The line containing "Return the outline of the red" marks the end; write out exactly every line from the start of the data up to and including it, without the pictures.
──────── Data shown ────────
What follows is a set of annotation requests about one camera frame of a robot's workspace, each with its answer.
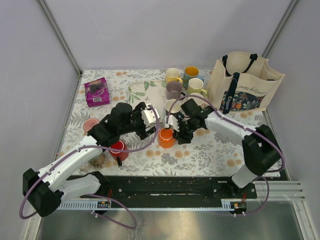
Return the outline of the pink faceted mug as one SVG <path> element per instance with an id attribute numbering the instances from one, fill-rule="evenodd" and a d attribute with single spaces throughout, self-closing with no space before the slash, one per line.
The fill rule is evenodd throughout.
<path id="1" fill-rule="evenodd" d="M 195 103 L 200 107 L 203 107 L 205 105 L 205 101 L 204 101 L 205 98 L 201 93 L 192 93 L 187 99 L 194 100 Z"/>

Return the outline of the red mug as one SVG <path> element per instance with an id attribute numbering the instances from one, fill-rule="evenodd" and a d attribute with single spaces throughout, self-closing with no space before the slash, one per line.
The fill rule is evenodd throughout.
<path id="1" fill-rule="evenodd" d="M 126 143 L 123 140 L 119 140 L 117 143 L 110 146 L 112 150 L 109 151 L 112 158 L 117 162 L 119 167 L 122 166 L 123 161 L 128 158 L 128 152 L 122 152 L 119 150 L 128 150 Z"/>

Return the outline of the orange mug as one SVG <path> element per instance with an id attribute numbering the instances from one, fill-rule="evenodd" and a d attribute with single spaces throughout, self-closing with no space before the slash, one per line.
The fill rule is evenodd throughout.
<path id="1" fill-rule="evenodd" d="M 174 131 L 171 128 L 161 128 L 158 132 L 158 144 L 165 149 L 172 148 L 176 142 L 173 134 Z"/>

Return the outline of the light green mug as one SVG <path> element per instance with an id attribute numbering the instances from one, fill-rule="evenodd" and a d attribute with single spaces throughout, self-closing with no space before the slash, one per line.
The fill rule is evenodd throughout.
<path id="1" fill-rule="evenodd" d="M 187 94 L 191 95 L 193 93 L 201 94 L 204 97 L 208 94 L 204 89 L 204 82 L 200 78 L 192 78 L 188 81 Z"/>

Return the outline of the mauve purple mug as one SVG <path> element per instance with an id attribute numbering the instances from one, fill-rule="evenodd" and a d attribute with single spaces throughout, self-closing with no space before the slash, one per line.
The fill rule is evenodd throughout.
<path id="1" fill-rule="evenodd" d="M 182 84 L 178 81 L 171 81 L 167 83 L 165 89 L 166 89 L 165 95 L 168 100 L 172 100 L 172 99 L 177 100 L 180 97 L 186 95 L 183 92 Z"/>

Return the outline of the pink patterned mug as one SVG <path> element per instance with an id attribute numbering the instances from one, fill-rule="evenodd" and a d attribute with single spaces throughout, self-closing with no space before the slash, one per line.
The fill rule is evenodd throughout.
<path id="1" fill-rule="evenodd" d="M 97 125 L 100 121 L 97 118 L 89 118 L 83 123 L 83 130 L 87 133 L 93 126 Z"/>

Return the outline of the blue floral mug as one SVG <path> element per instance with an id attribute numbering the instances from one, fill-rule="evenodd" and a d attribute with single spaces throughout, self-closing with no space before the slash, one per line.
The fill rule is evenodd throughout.
<path id="1" fill-rule="evenodd" d="M 185 89 L 188 88 L 189 80 L 198 78 L 204 82 L 204 78 L 200 75 L 199 69 L 195 66 L 188 66 L 185 68 L 182 78 L 182 85 Z"/>

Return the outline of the yellow mug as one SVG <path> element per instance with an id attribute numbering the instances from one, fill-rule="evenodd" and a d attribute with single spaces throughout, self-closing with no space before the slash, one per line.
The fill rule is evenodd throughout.
<path id="1" fill-rule="evenodd" d="M 180 71 L 177 68 L 168 68 L 165 71 L 165 81 L 167 84 L 170 82 L 183 84 L 183 80 L 180 78 Z"/>

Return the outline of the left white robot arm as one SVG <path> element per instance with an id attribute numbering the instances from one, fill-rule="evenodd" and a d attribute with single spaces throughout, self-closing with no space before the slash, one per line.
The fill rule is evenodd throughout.
<path id="1" fill-rule="evenodd" d="M 122 135 L 135 133 L 141 140 L 152 135 L 153 143 L 158 134 L 159 121 L 159 113 L 151 104 L 140 102 L 133 108 L 128 103 L 118 103 L 110 114 L 95 124 L 87 135 L 62 157 L 38 171 L 30 168 L 23 173 L 24 198 L 19 208 L 20 218 L 26 218 L 23 215 L 25 203 L 30 203 L 37 214 L 46 217 L 65 201 L 93 194 L 98 198 L 106 196 L 109 186 L 101 173 L 88 173 L 73 180 L 69 177 L 105 150 L 118 152 L 118 149 L 112 146 Z"/>

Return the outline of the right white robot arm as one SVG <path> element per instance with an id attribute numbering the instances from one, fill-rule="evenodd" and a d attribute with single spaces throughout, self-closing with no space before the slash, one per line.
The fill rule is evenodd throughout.
<path id="1" fill-rule="evenodd" d="M 176 118 L 169 108 L 164 118 L 164 126 L 174 130 L 173 136 L 179 144 L 188 144 L 193 138 L 193 133 L 198 129 L 206 129 L 219 132 L 242 145 L 244 165 L 232 175 L 232 182 L 228 184 L 228 194 L 233 198 L 239 198 L 246 191 L 246 186 L 270 173 L 270 168 L 281 161 L 282 171 L 285 167 L 285 158 L 278 142 L 267 125 L 259 127 L 245 125 L 215 109 L 212 104 L 202 108 L 194 99 L 189 99 L 181 105 L 181 109 L 187 116 L 187 120 Z"/>

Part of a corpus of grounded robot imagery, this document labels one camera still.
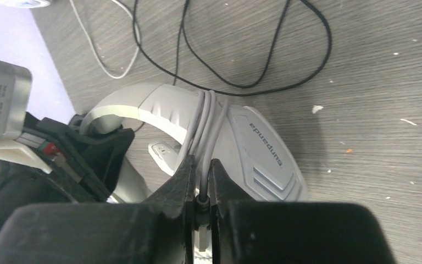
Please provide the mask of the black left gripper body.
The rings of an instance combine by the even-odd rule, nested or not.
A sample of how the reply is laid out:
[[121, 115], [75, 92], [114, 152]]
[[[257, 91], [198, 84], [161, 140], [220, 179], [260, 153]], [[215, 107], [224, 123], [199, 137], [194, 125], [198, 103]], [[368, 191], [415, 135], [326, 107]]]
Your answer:
[[0, 229], [19, 207], [110, 197], [135, 133], [118, 125], [105, 135], [82, 135], [80, 125], [27, 114], [17, 139], [0, 140]]

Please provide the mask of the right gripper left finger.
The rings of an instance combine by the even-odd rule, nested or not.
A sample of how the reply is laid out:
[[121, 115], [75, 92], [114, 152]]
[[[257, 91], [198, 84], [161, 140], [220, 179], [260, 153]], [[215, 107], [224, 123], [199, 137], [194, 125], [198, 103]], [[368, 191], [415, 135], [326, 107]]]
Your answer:
[[79, 202], [40, 173], [0, 167], [0, 263], [192, 263], [195, 162], [140, 203]]

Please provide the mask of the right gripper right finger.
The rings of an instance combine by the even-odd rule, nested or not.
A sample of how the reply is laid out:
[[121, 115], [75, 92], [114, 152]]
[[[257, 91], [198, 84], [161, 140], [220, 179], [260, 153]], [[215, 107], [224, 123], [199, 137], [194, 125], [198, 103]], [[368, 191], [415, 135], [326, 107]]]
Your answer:
[[362, 205], [257, 201], [218, 159], [209, 187], [214, 263], [395, 263], [377, 219]]

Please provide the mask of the large white grey headphones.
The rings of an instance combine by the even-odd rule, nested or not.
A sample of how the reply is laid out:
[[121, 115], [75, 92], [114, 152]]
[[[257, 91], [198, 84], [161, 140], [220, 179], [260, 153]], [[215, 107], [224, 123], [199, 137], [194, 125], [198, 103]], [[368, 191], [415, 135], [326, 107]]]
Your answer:
[[214, 92], [192, 92], [161, 83], [120, 89], [83, 118], [80, 133], [107, 134], [126, 118], [150, 124], [180, 147], [152, 142], [148, 151], [173, 175], [186, 155], [197, 162], [197, 190], [208, 187], [210, 163], [218, 159], [230, 178], [259, 201], [309, 198], [304, 177], [280, 135], [255, 108], [219, 102]]

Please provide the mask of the small white headphones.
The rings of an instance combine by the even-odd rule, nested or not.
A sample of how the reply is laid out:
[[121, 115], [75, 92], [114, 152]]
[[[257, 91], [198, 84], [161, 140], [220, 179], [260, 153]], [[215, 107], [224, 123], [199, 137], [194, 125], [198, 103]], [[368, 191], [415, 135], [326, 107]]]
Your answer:
[[43, 8], [49, 6], [52, 0], [0, 0], [0, 4], [13, 8]]

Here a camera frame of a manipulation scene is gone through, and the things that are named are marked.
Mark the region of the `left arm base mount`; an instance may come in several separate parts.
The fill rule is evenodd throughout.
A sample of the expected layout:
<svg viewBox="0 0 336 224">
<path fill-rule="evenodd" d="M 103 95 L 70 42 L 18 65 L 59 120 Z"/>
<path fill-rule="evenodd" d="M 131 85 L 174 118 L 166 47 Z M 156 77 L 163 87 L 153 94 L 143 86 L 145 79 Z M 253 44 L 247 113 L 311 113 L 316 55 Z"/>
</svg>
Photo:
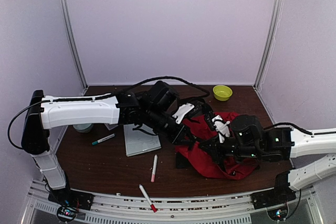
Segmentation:
<svg viewBox="0 0 336 224">
<path fill-rule="evenodd" d="M 82 215 L 82 210 L 90 210 L 93 198 L 93 194 L 74 190 L 52 190 L 48 195 L 49 201 L 59 205 L 56 217 L 64 223 L 74 221 Z"/>
</svg>

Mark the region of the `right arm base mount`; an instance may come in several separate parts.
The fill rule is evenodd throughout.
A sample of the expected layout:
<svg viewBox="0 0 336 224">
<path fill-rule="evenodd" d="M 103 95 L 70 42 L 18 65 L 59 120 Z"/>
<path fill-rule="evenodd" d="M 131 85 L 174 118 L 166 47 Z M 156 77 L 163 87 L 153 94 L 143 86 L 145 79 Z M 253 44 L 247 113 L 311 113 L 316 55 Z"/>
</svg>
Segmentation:
<svg viewBox="0 0 336 224">
<path fill-rule="evenodd" d="M 271 189 L 251 194 L 254 209 L 266 208 L 268 217 L 273 221 L 283 221 L 289 215 L 287 194 Z"/>
</svg>

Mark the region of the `grey book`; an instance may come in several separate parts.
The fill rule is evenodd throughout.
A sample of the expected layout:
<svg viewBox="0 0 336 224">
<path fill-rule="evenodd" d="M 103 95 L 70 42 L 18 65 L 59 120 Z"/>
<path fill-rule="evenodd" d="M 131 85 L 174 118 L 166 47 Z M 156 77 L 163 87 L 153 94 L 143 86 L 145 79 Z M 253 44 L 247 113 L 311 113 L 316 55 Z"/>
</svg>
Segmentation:
<svg viewBox="0 0 336 224">
<path fill-rule="evenodd" d="M 161 148 L 158 136 L 148 135 L 141 131 L 134 131 L 135 125 L 124 125 L 125 153 L 127 157 L 141 155 Z"/>
</svg>

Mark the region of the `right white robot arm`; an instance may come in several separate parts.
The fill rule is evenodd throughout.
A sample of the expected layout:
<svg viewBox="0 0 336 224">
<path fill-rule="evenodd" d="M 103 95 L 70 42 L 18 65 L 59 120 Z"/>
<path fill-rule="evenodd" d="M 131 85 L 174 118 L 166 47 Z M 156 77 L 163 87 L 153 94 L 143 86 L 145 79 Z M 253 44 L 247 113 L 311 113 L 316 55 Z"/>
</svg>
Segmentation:
<svg viewBox="0 0 336 224">
<path fill-rule="evenodd" d="M 335 174 L 335 129 L 308 131 L 289 122 L 262 127 L 258 117 L 239 115 L 231 122 L 219 117 L 211 119 L 217 136 L 199 144 L 201 150 L 223 167 L 231 156 L 242 161 L 277 162 L 300 156 L 323 154 L 324 157 L 304 166 L 276 176 L 269 199 L 279 204 L 289 194 Z"/>
</svg>

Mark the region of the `red backpack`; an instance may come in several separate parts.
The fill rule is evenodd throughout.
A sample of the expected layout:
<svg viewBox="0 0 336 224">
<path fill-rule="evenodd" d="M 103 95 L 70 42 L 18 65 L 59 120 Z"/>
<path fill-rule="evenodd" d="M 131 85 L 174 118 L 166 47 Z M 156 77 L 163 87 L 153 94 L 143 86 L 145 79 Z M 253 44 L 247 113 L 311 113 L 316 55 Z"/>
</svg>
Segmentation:
<svg viewBox="0 0 336 224">
<path fill-rule="evenodd" d="M 205 122 L 204 116 L 196 116 L 191 120 L 184 119 L 183 124 L 191 129 L 192 134 L 201 140 L 209 140 L 217 136 L 216 131 L 212 131 Z M 246 158 L 242 162 L 237 162 L 231 156 L 226 157 L 222 162 L 224 168 L 215 164 L 210 155 L 199 148 L 199 142 L 193 146 L 178 145 L 175 147 L 176 168 L 187 168 L 192 166 L 199 174 L 206 178 L 241 180 L 249 176 L 254 170 L 259 168 L 259 163 L 253 158 Z"/>
</svg>

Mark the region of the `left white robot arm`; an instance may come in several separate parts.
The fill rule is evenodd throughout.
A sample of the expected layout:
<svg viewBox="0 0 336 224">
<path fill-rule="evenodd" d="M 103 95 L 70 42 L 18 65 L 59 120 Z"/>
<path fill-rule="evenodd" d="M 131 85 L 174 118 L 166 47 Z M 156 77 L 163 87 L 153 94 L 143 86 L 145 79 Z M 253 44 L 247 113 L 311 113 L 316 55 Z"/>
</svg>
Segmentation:
<svg viewBox="0 0 336 224">
<path fill-rule="evenodd" d="M 149 91 L 90 97 L 56 98 L 36 90 L 25 117 L 21 145 L 37 162 L 50 192 L 64 205 L 71 205 L 76 199 L 75 192 L 70 189 L 69 179 L 49 146 L 48 131 L 75 124 L 146 125 L 176 143 L 184 138 L 186 128 L 167 110 L 178 96 L 163 81 L 158 81 Z"/>
</svg>

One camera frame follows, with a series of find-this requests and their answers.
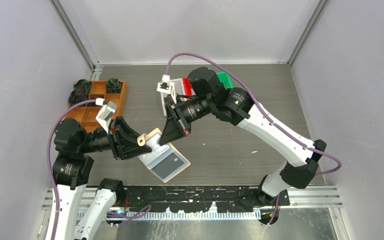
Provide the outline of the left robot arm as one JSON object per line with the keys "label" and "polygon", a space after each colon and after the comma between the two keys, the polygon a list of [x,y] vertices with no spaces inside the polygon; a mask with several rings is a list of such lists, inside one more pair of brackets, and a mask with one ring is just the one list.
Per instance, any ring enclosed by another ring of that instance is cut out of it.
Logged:
{"label": "left robot arm", "polygon": [[127,160],[150,153],[151,147],[122,116],[111,119],[109,129],[102,127],[88,133],[74,118],[56,125],[54,144],[58,152],[51,168],[54,182],[52,219],[48,240],[91,240],[112,206],[121,206],[126,191],[121,180],[104,178],[98,185],[91,206],[78,220],[81,199],[94,164],[90,153],[111,151],[117,160]]}

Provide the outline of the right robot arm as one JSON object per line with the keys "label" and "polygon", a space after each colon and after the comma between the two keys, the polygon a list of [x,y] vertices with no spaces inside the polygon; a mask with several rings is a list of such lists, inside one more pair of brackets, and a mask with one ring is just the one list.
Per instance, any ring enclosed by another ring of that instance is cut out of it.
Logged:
────────
:: Result of this task ::
What follows is a set of annotation requests about one camera frame of a robot's workspace, each with its answer.
Return the outline of the pink faceted mug as one SVG <path> element per instance with an id attribute numbering the instances from one, fill-rule="evenodd" and a d attribute with single spaces throughout, self-closing with no space before the slash, one per line.
The fill rule is evenodd throughout.
<path id="1" fill-rule="evenodd" d="M 195 103 L 200 107 L 203 107 L 205 105 L 205 101 L 204 101 L 205 98 L 201 93 L 192 93 L 187 99 L 194 100 Z"/>

Return the outline of the red mug as one SVG <path> element per instance with an id attribute numbering the instances from one, fill-rule="evenodd" and a d attribute with single spaces throughout, self-closing with no space before the slash, one per line.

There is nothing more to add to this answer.